Erasing a smudge

UPDATE: The class mentioned below is spread around the world yet active on Whatsapp. Of course, my classmate would share a photograph so the post is updated with that memory below. Thanks, Manish!

Mechanical Drawing was an elective (to Biology) to science-track students at Mt. St. Mary’s School in Delhi Cantt, India. Given its proximity to the newly established computer lab, I picked it without a second thought. Mr. Singh, aging, angry, and opinionated led the class at stark contrast to Mrs. Suri’s empathetic biology.

Students, in Catholic school-standard, pressed attire and look arrived at Mr. Singh’s afternoon class with sleeves rolled up, hair unkempt, shirts un-tucked and with abandon representative of many high school boys. We’d roll out our drafting paper (36×24 inches of bleached white) onto the drafting tables, unpack the perfectly sharpened pencils, the washed erasers (later), and spotless T-squares, compasses and more.

The guy holding the T-square on the left had a class photograph. Go figure!

Mr. Singh’s challenge of the day – a gear, a machine, a part or an object lay in front on a table. The routine task – draw a top, side and front view of the part to scale, minimize erasure, view the object in three dimensions of your mind, rotate without touching, imagine with eyes closed. He wanted us to feel the object before letting lead touch paper. And commit the design to paper with the professionalism he attributed to ‘real’ engineers and architects.

A complex example of varying views of an object (src: Pinterest)

Each touch of the eraser docked points – as we obviously hadn’t planned the baby step toward the final goal. And if the eraser left a tell-tale smudge, more points vanished into the ether. We tried to avoid the smudges by washing the erasers with soap religiously before class and often succeeded. And the products, as they improved over time, showed why imagining, planning and visualizing mattered.

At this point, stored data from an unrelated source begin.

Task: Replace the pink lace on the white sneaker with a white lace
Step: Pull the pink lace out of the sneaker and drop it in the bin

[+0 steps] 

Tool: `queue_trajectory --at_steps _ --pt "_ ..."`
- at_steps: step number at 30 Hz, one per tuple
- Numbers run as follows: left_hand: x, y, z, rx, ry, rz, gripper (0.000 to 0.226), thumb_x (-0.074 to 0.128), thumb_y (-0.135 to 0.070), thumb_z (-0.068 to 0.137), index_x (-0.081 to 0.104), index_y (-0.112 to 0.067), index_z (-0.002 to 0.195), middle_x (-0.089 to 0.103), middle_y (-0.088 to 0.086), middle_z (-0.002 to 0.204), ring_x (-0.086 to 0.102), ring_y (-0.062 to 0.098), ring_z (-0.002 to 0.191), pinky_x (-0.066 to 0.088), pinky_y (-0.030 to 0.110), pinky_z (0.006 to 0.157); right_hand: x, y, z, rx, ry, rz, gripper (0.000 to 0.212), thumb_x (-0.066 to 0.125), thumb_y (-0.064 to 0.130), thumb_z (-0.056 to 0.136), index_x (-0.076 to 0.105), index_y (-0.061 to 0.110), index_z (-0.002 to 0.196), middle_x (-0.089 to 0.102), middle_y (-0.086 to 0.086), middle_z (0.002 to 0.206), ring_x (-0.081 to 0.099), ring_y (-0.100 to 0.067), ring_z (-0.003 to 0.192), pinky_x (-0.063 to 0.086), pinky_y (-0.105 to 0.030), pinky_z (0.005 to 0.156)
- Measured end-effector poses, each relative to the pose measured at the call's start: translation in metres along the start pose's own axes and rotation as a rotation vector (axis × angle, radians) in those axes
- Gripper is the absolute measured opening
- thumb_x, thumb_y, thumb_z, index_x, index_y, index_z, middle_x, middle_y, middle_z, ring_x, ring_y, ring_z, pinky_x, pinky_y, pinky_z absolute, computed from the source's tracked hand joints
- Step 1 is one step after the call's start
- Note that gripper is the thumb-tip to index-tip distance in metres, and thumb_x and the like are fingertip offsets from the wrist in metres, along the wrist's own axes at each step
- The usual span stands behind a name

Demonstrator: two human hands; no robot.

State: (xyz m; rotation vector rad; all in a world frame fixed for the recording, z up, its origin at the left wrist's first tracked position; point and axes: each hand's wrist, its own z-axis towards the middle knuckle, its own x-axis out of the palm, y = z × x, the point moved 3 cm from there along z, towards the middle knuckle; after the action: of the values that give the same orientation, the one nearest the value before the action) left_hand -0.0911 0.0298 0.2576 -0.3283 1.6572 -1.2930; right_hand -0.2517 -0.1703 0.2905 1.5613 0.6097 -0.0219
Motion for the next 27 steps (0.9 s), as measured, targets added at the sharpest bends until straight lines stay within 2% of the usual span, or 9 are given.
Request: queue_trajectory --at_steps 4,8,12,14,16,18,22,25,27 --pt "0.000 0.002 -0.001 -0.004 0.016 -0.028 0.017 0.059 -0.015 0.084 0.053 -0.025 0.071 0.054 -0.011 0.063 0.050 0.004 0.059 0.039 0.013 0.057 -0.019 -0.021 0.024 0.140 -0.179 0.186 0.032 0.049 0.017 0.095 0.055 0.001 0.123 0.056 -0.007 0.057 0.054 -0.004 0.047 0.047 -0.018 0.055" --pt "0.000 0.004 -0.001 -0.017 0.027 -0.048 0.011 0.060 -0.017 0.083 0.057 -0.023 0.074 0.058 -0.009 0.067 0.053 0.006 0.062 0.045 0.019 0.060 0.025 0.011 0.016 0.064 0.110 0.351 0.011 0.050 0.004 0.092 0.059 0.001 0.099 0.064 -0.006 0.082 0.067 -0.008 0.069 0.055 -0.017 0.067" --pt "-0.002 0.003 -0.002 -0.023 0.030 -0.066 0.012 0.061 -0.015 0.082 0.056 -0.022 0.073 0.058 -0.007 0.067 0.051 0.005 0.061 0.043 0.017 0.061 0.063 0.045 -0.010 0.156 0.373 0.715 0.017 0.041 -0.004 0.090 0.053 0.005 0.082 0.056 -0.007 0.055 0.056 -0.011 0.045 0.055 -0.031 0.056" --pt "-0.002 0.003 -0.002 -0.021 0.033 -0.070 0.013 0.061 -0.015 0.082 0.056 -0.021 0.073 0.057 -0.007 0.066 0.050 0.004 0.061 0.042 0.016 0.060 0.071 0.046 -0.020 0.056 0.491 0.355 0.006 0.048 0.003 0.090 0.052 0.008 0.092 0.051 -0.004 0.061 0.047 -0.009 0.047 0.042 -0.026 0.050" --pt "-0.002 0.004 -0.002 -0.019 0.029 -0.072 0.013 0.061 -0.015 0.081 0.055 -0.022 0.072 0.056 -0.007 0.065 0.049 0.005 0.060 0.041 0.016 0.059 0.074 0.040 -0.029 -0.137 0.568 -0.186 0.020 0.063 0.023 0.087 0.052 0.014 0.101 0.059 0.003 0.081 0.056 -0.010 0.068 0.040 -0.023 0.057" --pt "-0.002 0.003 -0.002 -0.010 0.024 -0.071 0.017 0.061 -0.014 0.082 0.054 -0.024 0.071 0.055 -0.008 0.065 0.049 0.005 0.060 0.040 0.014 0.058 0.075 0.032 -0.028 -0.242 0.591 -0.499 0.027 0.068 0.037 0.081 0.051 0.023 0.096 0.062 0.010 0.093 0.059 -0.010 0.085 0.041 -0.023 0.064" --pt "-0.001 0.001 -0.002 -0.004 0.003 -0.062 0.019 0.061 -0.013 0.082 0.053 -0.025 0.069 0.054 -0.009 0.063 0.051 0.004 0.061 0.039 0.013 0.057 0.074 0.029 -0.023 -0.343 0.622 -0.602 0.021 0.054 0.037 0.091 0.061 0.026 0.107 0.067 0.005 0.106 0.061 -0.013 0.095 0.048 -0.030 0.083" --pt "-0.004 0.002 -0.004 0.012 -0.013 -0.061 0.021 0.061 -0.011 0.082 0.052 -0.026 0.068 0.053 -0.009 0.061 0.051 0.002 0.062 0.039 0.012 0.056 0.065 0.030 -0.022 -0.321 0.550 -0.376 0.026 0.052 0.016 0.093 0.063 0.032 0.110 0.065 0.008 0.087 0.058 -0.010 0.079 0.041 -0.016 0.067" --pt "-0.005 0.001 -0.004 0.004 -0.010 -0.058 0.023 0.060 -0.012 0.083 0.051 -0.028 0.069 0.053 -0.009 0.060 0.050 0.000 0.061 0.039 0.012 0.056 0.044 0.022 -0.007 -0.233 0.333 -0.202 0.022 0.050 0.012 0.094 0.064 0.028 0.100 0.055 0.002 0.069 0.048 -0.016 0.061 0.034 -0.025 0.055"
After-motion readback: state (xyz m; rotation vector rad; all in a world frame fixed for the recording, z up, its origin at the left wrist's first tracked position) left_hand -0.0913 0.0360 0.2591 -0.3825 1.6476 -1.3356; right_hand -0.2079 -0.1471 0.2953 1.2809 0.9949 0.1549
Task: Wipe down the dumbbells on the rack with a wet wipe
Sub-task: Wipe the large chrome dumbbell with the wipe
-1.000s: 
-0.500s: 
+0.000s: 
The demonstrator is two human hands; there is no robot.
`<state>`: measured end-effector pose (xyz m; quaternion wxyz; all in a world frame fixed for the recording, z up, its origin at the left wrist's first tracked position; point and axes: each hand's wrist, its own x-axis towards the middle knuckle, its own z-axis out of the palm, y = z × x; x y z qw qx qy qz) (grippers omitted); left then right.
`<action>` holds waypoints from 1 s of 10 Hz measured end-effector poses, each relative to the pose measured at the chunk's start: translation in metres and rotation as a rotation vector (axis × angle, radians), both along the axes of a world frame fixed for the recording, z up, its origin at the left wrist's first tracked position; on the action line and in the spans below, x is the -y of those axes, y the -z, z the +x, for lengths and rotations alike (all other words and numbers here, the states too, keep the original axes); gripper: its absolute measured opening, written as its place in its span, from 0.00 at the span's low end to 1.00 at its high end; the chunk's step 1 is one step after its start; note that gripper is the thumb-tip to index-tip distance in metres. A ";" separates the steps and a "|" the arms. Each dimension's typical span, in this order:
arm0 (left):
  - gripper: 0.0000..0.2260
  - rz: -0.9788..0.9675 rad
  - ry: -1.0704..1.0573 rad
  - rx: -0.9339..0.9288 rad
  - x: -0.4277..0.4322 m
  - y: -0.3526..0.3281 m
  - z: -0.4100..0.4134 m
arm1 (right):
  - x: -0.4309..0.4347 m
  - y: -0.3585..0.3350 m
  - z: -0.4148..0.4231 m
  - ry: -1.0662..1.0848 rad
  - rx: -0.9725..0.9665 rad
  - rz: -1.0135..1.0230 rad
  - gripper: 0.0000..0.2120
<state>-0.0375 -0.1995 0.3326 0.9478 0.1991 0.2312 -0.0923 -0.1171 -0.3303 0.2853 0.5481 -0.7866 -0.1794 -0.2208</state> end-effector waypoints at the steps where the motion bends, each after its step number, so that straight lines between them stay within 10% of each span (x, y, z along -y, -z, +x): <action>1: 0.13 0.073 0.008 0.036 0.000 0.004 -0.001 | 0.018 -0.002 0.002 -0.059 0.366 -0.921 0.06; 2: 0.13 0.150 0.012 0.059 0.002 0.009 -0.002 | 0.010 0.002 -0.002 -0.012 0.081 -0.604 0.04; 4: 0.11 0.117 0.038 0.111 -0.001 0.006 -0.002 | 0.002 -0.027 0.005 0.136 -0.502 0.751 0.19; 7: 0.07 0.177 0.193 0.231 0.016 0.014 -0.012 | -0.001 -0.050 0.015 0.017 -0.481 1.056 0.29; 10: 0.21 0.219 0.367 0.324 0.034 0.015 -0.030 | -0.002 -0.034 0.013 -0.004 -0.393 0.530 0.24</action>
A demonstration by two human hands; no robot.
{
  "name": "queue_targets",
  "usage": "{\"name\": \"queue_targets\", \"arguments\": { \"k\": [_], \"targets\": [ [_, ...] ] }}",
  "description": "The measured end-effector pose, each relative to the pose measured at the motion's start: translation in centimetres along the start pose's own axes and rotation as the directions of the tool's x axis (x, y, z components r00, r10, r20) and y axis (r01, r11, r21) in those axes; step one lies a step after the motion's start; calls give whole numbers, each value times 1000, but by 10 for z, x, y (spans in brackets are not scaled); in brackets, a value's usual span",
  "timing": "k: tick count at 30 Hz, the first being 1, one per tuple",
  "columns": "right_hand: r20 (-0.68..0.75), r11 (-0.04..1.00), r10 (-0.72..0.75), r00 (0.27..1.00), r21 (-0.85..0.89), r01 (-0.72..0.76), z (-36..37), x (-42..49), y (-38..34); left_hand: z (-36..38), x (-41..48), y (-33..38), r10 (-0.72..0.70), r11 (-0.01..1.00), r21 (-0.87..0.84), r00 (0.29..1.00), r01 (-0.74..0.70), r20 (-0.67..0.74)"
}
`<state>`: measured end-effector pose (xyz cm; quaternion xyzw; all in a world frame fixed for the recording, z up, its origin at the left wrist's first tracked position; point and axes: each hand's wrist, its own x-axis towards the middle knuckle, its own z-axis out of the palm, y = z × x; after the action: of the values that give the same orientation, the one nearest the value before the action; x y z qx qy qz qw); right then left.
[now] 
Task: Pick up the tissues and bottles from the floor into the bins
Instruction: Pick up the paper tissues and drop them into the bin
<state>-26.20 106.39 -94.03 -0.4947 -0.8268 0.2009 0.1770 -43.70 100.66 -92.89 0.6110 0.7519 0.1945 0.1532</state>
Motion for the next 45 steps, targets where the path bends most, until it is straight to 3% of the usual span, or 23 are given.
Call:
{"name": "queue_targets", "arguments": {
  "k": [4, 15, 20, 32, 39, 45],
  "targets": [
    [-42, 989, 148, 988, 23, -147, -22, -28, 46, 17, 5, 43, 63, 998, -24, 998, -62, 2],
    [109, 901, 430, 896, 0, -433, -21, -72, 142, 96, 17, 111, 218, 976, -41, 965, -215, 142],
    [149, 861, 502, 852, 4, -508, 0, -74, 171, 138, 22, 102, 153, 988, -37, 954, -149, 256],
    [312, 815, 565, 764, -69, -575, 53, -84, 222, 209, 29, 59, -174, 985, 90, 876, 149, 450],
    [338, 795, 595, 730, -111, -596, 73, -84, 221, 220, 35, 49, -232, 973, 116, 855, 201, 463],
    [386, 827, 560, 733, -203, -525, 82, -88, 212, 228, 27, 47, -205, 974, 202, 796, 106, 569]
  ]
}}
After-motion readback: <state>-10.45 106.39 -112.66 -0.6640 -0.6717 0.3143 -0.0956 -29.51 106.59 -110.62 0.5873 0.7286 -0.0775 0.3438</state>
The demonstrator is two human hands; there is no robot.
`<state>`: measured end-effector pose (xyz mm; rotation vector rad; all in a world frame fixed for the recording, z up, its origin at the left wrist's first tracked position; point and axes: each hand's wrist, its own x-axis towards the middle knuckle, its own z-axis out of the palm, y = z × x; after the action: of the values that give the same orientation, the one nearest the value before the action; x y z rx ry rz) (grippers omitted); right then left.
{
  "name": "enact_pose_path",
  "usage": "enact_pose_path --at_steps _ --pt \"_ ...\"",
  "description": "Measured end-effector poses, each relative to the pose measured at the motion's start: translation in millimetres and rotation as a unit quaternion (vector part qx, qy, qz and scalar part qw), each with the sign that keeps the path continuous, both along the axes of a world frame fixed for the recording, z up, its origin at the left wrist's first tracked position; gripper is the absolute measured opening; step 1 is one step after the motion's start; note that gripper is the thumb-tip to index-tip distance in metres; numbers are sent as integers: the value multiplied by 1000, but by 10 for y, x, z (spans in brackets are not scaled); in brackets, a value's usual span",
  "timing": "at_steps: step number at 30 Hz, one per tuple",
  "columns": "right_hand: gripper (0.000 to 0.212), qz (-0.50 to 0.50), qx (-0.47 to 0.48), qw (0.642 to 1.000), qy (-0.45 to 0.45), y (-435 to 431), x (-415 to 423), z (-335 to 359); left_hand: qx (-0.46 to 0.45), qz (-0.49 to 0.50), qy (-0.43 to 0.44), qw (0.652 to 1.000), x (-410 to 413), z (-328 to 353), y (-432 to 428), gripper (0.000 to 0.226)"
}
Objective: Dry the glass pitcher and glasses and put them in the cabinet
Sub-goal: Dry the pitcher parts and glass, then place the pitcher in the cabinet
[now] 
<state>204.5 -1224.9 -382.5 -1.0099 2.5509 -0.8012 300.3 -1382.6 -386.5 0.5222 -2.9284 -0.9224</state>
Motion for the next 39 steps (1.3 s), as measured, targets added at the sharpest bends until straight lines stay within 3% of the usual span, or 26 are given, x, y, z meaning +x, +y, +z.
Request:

He was verbally abusive. Curses and language inappropriate for an Irish-Catholic school were often lobbed in Hindi and Punjabi. Our inability to ever score about 70/100 was his common refrain. Yet, he taught patience and professional conduct through this process. He’s been long gone (I am sure – that class was 34 years ago and he was no spring chicken then), and I’d largely forgotten about him until a friend’s post contrasting drafting of the past with CAD today presented this photograph. And it all came rushing back.

Life before CAD: courtesy Todd Stein

Mr. Singh shared the floor (an attic space above the auditorium really) with the computer lab filled with a few Commodore 64 and Sinclair ZX Spectrum computers. My current vocation clearly demonstrates where I spent my mind and body – sneaking away from his gaze into the lab to learn BASIC or mess with the machine. He could’ve never imagined those toys next door to his classroom would soon challenge his very admonishments. That cut/paste would render exact placement on the single sheet of paper irrelevant. Clone/heal would replace the messy erasers. Vast blocks of work as in the image above would instead be replaced by virtual desktops, tabs, and hyperlinked sheets.

I think about the above world in contrast to the agile approach to various forms of engineering. The visualization, imagination and perfect execution may not be visible in their recent form anymore but are we drawing the gears, the rivets, the angles, and connectors at such a detailed granularity now that we can make them turn individually before the entire part is set to motion.

Is erasing a smudge really all that bad on the way to perfection? Or can you hone your skill toward perfection by persistently working to avoid the smudges and erasures?